The main findings were as follows:
The research found that when asked to think about and predict their own income in retirement, people often tended to focus on their various individual potential sources of income such as pensions, savings and property rather than income ‘in the round’. People also tended to conflate the income they thought they would have at retirement with the income they felt they would need and/or they aspired to.
Unsurprisingly, people varied greatly in the ease with which they were able, and indeed willing, to predict their income in retirement. Some spontaneously drew on quite detailed awareness of multiple sources of income while others needed significant prompting, even to just hazard a guess. The sample of people interviewed could be allocated across four groups according to the ease with which they were able and willing to make predictions.
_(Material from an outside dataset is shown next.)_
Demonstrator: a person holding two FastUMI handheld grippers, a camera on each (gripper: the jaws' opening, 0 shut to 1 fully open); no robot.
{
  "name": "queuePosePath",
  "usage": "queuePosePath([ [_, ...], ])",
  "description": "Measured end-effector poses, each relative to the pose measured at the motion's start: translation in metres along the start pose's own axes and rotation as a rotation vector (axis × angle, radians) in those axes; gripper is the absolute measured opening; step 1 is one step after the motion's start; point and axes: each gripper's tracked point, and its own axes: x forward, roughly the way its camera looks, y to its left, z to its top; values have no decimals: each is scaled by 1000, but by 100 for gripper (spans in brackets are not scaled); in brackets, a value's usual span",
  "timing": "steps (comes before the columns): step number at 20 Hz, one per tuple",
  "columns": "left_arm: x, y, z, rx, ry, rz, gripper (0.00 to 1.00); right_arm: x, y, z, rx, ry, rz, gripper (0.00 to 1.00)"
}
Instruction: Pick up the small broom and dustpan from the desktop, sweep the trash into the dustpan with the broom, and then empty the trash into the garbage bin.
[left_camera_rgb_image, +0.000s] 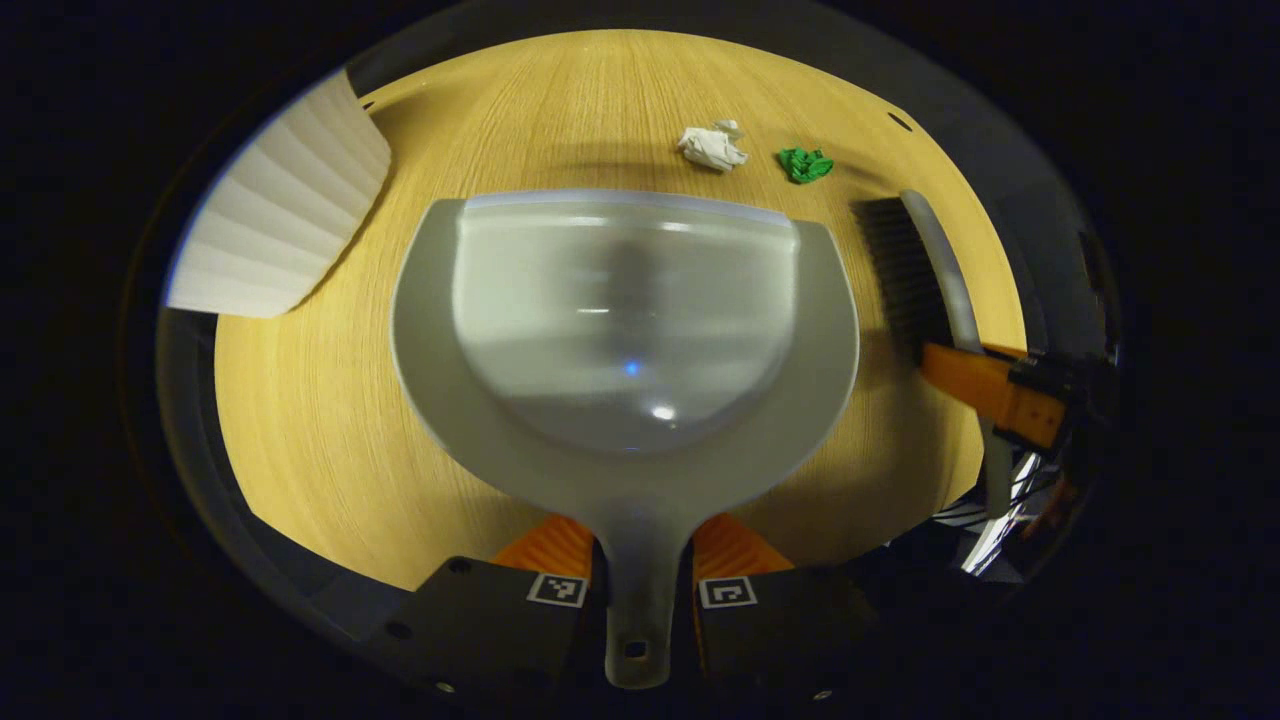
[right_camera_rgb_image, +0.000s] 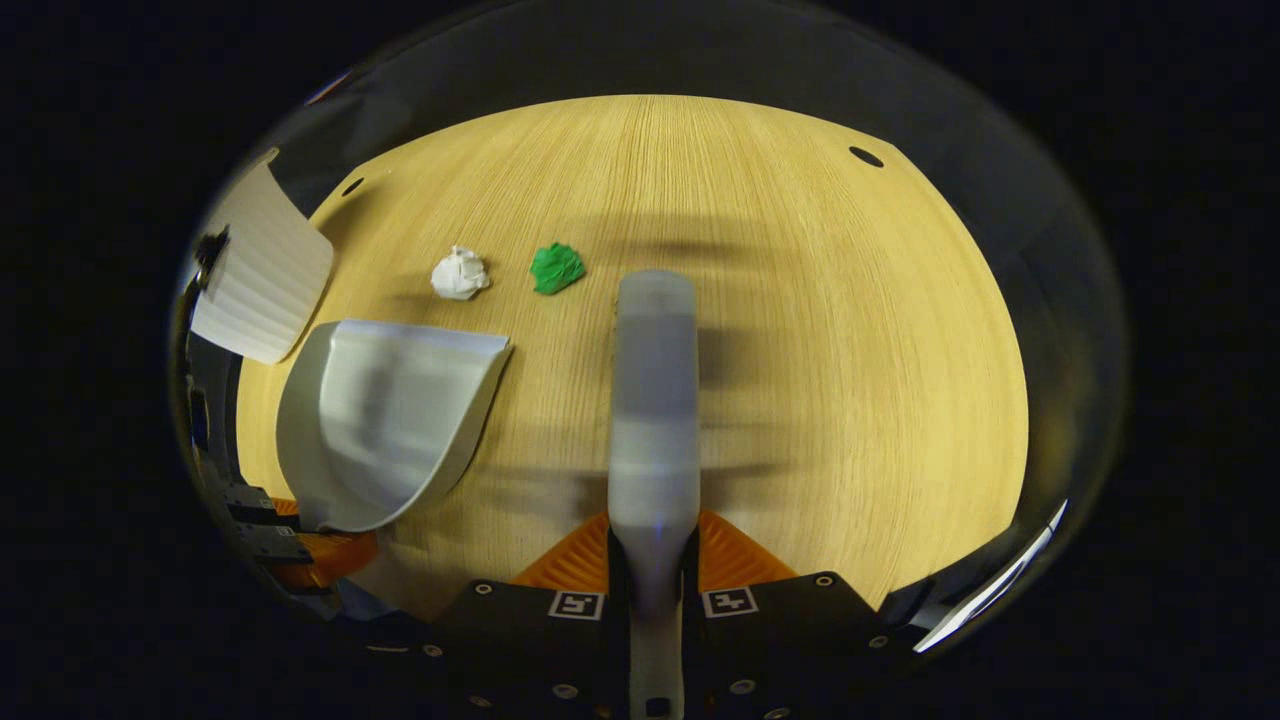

The main differentiating factor determining group membership was attitude to and engagement with their financial future, while age, current income and number of planned income streams were also significant.
People adopted three different approaches when making their predictions: guesses, rules of thumb and financial calculations. There was a broad ‘read across’ between the four groups identified and the approaches adopted, although there was some overlap in approaches used between and within the groups. Rules of thumb varied, from using current income comparisons to projecting forward individual income streams.
This research was not specifically designed to test the accuracy of people’s predictions. What was of most interest were the mechanisms and references people used to make predictions.
The main research method was a series of in-depth interviews with 30 people with a variety of backgrounds and characteristics. This included interviews with people who were not currently saving into a pension.